Nie wiedziałem, co powinienem powiedzieć. Nie wątpiłem w jego słowa. Chciałem mu zaufać. Podszedłem do niego, położyłem dłoń na jego ramieniu.
- Kocham cię. – Szepnąłem. – Kocham cię, Alexandrze Heckmann.
Przytulił mnie. Dotyk jego skóry był zupełnie ludzki, rzeczywisty. Pachniał śniegiem i krochmalem.
- Wiesz, że teraz mogę umrzeć? –Zapytał i pocałował wierzch mojej dłoni.
- A wiesz, że jesteś głupi? – Spojrzałem mu w oczy.
- Jestem jeszcze młody. – Odparł. - Nie rób ze mnie jakiegoś skostniałego dziada. 

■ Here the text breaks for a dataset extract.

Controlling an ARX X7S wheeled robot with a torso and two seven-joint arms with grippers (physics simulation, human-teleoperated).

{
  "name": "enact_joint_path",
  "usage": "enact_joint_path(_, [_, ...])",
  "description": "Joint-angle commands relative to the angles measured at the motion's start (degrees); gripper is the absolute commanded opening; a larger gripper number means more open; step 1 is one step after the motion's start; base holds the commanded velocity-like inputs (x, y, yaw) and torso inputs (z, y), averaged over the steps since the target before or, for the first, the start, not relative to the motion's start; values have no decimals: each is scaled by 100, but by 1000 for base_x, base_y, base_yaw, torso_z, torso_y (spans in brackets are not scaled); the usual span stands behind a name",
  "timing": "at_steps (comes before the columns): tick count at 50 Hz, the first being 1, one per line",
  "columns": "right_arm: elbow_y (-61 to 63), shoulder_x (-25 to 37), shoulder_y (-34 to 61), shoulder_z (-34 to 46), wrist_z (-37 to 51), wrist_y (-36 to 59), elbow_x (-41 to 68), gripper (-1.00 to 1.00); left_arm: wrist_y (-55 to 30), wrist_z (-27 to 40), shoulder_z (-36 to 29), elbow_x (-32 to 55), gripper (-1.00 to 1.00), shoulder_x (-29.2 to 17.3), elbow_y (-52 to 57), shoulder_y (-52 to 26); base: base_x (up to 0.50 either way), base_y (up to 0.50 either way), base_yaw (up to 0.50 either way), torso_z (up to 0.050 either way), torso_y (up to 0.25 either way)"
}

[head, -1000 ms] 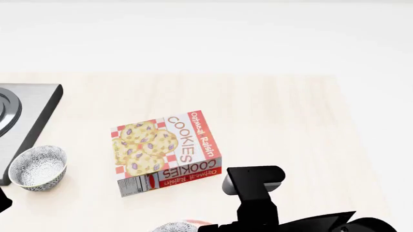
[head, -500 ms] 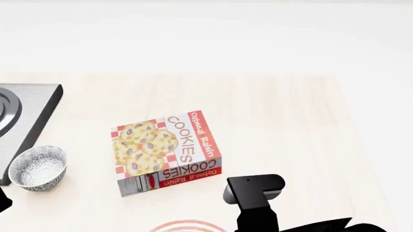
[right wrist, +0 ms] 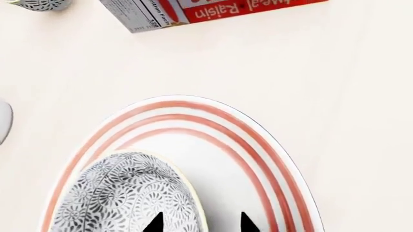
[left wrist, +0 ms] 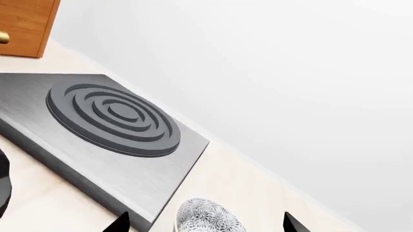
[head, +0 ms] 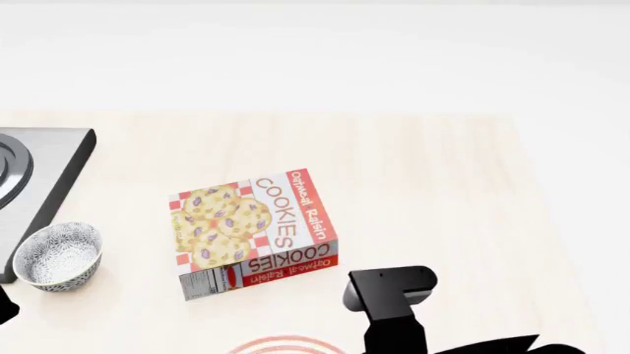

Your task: Pick the akita bowl next to the plate and place it on the plate.

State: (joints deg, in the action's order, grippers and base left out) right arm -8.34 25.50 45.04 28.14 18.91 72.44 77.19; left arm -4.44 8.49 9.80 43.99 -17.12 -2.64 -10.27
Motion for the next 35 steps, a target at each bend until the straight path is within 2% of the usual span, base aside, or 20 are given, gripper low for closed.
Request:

Roześmialiśmy się. Myślałem, jak długo będziemy mogli cieszyć się wzajemną bliskością. Doszedłem do wniosku, że raczej niedługo. Wszyscy mówili o wojnie. Będzie wielka wojna, która oczyści Europę z żydowskiej zarazy.
- Emanuel, chcę się z tobą kochać.
Nic nie powiedziałem. Wziąłem jego dłoń w swoją i podeszliśmy do łóżka. Szlafrok spadł mu z ramion na podłogę. Pierwszy raz dotykałem go w ten sposób. Pieściłem go, zbliżyłem się do niego w najbardziej fizyczny sposób. Jego ciepły oddech łaskotał moją szyję, moje imię wyrywało się z jego ust. Pragnąłem, żeby rzeczywistość zniknęła, żebyśmy zostali sami. Oddzieleni od wszystkiego. Nie mogłem skupić myśli, wszystko koncentrowało się na Alexandrze, prawdziwości doznań. Słyszałem jedynie jego jęki, przerywane westchnieniami i przyspieszone bicia naszych serc. Wydawało mi się, że jesteśmy jednym organizmem, niezdolnym do życia jako osobne istnienia.

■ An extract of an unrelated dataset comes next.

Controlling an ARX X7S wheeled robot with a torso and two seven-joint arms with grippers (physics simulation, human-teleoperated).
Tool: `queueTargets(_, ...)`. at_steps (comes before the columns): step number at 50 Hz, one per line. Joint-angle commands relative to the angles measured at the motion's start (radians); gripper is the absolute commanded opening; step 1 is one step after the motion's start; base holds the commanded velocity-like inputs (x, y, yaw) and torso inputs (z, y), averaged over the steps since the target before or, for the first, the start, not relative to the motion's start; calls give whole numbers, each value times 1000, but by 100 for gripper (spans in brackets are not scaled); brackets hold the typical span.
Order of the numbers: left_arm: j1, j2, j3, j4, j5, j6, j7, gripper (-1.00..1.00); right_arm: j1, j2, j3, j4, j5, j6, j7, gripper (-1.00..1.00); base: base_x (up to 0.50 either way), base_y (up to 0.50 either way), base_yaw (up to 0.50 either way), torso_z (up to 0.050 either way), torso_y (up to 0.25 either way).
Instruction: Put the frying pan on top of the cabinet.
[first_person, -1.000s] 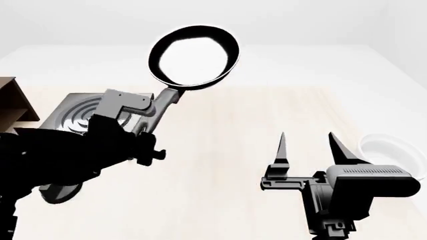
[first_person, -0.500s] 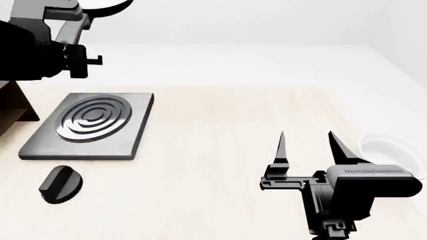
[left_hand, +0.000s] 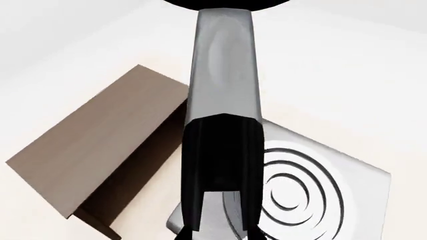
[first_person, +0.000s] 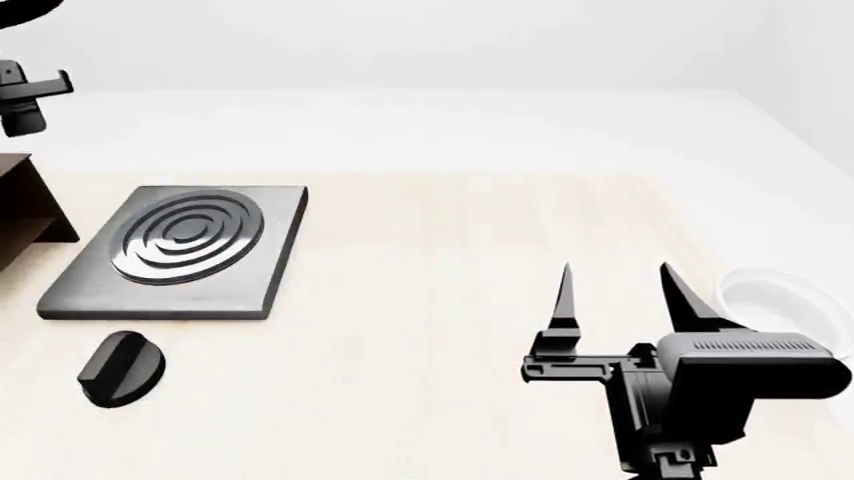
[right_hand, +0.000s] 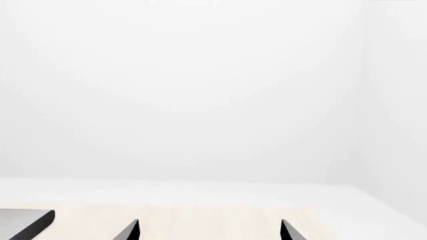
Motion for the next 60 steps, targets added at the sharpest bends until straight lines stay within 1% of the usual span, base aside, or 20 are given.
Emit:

- Emanuel, obiecaj, że… - jęknął – że mnie nigdy nie zostawisz!
- Obiecuję. –Odrzekłem drżącym z rozkoszy głosem. Zdawałem sobie sprawę, że kłamię. Nie mogłem mu nic zagwarantować. Starałem odciąć się od tego faktu, zostawić go, zignorować. Ale nie potrafiłem.
Leżeliśmy koło siebie trzymając się za ręce. Wtedy poczułem, jak bardzo go kocham. Ciepło jego ciała, jego namacalność. Kochałem to, że przy mnie był.
- Zostań ze mną, Alexander. – Powiedziałem i delikatnie musnąłem jego wargi.
                                                                       ~*~
Dwa tygodnie później.
- Synu! Zejdź na dół, do salonu!
Heckmannowie wrócili. Wrócił zapach piwa, tytoniu, wrócił krzyk i chore ideologie.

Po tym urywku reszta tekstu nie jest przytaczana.